ABOUT THIS EXERCISE - Output all of the material beneath this line exactly as it is.

SUPPLIED DATA -

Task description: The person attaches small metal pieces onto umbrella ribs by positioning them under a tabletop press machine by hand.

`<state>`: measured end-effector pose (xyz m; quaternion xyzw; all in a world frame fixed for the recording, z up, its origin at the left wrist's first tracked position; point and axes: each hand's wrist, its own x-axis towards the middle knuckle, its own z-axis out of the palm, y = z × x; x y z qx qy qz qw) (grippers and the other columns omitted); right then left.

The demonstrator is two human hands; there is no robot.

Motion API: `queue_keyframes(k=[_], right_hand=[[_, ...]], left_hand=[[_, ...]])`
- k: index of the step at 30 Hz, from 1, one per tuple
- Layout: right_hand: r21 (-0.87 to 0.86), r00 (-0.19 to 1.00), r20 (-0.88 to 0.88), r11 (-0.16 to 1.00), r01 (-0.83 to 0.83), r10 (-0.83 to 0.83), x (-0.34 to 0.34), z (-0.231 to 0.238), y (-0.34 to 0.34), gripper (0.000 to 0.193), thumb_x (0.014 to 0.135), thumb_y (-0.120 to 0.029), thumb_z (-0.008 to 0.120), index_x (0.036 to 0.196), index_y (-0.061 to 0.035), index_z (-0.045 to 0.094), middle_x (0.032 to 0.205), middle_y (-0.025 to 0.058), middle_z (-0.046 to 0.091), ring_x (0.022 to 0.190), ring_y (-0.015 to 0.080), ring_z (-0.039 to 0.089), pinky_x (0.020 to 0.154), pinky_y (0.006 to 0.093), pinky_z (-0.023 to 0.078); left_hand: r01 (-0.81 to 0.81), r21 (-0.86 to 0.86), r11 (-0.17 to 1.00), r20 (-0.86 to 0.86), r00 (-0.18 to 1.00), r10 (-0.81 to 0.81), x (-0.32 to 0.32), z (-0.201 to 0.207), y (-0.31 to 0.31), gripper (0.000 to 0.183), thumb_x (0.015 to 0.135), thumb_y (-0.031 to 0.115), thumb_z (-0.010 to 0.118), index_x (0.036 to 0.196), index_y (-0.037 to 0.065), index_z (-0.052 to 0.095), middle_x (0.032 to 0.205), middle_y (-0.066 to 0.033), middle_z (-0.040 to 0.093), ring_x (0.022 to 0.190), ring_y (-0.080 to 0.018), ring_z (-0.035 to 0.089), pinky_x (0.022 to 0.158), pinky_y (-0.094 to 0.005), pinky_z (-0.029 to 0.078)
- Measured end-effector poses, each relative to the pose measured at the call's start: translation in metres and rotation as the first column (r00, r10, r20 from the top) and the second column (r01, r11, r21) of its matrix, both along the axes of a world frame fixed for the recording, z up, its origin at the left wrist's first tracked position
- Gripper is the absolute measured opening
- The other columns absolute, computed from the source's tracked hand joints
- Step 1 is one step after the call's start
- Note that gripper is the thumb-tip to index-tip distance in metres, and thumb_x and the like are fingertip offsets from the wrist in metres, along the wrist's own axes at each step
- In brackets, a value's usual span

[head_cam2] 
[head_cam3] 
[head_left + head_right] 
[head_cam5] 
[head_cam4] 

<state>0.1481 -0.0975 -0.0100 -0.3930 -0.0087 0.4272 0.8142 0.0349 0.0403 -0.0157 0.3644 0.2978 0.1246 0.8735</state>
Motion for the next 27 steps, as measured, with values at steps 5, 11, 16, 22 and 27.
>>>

RESULT OF THIS TASK -
Task description: The person attaches small metal pieces onto umbrella ribs by positioning them under a tabletop press machine by hand.

`<state>`: measured end-effector pose (xyz m; quaternion xyzw; all in a world frame fixed for the recording, z up, its origin at the left wrist's first tracked position; point and axes: each hand's wrist, its own x-axis towards the middle knuckle, its own z-axis out of the palm, y = z × x; x y z qx qy qz qw) (grippers and the other columns omitted); right then left.

The demonstrator is two human hands; there is no robot.

Motion API: `queue_keyframes(k=[_], right_hand=[[_, ...]], left_hand=[[_, ...]])`
- k: index of the step at 30 Hz, from 1, one per tuple
- Layout: right_hand: r21 (-0.87 to 0.86), r00 (-0.19 to 1.00), r20 (-0.88 to 0.88), r11 (-0.16 to 1.00), r01 (-0.83 to 0.83), r10 (-0.83 to 0.83), x (-0.34 to 0.34), z (-0.231 to 0.238), y (-0.34 to 0.34), gripper (0.000 to 0.193), thumb_x (0.014 to 0.135), thumb_y (-0.120 to 0.029), thumb_z (-0.008 to 0.120), index_x (0.036 to 0.196), index_y (-0.061 to 0.035), index_z (-0.045 to 0.094), middle_x (0.032 to 0.205), middle_y (-0.025 to 0.058), middle_z (-0.046 to 0.091), ring_x (0.022 to 0.190), ring_y (-0.015 to 0.080), ring_z (-0.039 to 0.089), pinky_x (0.020 to 0.154), pinky_y (0.006 to 0.093), pinky_z (-0.023 to 0.078); left_hand: r01 (-0.81 to 0.81), r21 (-0.86 to 0.86), r11 (-0.17 to 1.00), r20 (-0.86 to 0.86), r00 (-0.18 to 1.00), r10 (-0.81 to 0.81), x (-0.32 to 0.32), z (-0.201 to 0.207), y (-0.31 to 0.31), gripper (0.000 to 0.183), thumb_x (0.015 to 0.135), thumb_y (-0.031 to 0.115), thumb_z (-0.010 to 0.118), index_x (0.036 to 0.196), index_y (-0.037 to 0.065), index_z (-0.052 to 0.095), middle_x (0.032 to 0.205), middle_y (-0.066 to 0.033), middle_z (-0.040 to 0.093), ring_x (0.022 to 0.190), ring_y (-0.080 to 0.018), ring_z (-0.035 to 0.089), pinky_x (0.022 to 0.158), pinky_y (-0.094 to 0.005), pinky_z (-0.029 to 0.078)
- Measured end-effector poses, each relative to the pose measured at the call's start: translation in metres and rotation as the first column (r00, r10, r20 from the top) and the second column (r01, r11, r21) of its matrix, both along the axes of a world frame fixed for the recording, z up, its origin at the left wrist's first tracked position
- Gripper is the absolute measured opening
- The other columns absolute, computed from the source's tracked hand joints
- Step 1 is one step after the call's start
- Note that gripper is the thumb-tip to index-tip distance in metres, and thumb_x and the like are fingertip offsets from the wrist in metres, along the wrist's own axes at each step
- In brackets, a value's usual span

[head_cam2] 
[head_cam3] 
[head_left + head_right] 
[head_cam5] 
[head_cam4] 

<state>0.1481 -0.0975 -0.0100 -0.3930 -0.0087 0.4272 0.8142 0.0349 0.0403 -0.0157 0.3644 0.2978 0.1246 0.8735</state>
Motion for the next 27 steps, as measured, with values at steps 5, 11, 16, 22 and 27.
>>>

The answer has nothing more to it.